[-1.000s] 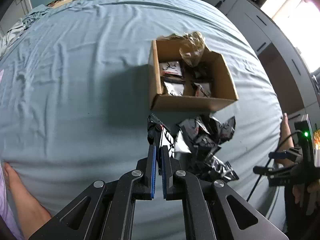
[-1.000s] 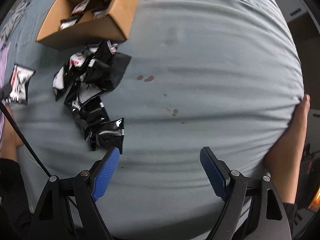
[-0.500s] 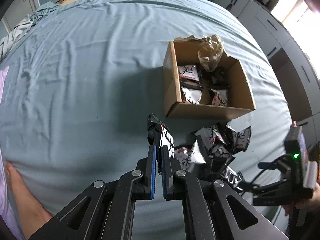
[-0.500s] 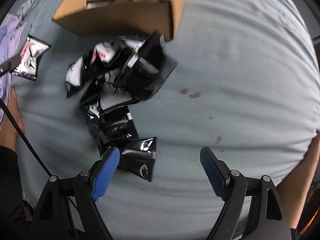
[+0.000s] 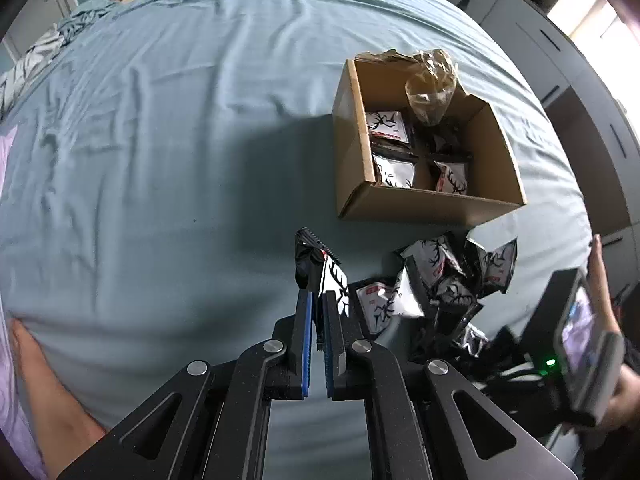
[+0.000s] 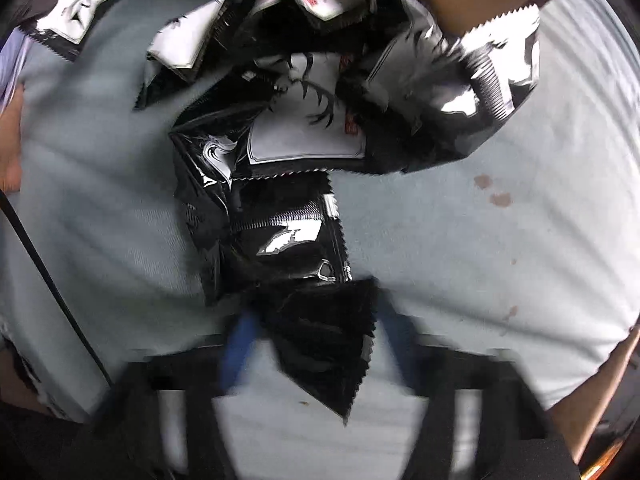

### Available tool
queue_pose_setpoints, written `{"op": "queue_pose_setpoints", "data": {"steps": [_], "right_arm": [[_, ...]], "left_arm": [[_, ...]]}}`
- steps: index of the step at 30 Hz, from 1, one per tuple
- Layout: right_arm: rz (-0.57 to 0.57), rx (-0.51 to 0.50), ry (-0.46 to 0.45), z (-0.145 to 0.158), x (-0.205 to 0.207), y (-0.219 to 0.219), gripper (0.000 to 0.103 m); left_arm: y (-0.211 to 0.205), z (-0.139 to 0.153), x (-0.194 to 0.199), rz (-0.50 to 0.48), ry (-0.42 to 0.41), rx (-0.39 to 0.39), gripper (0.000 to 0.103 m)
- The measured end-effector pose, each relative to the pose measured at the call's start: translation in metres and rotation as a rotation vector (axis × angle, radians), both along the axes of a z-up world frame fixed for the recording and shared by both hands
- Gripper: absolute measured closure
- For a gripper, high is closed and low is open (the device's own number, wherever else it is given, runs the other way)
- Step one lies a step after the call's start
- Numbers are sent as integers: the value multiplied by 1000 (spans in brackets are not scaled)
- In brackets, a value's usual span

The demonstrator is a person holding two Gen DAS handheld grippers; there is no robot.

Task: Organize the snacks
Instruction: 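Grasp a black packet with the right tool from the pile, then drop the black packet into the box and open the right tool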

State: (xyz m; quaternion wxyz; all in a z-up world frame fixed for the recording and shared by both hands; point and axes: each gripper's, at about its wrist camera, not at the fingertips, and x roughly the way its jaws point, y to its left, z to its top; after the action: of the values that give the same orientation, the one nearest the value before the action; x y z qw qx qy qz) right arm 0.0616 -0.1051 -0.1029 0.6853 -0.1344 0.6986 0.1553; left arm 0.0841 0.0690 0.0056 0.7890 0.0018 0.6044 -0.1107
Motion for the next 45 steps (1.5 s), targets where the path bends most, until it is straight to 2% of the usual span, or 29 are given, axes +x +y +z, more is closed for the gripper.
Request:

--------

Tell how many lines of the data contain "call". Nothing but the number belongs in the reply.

2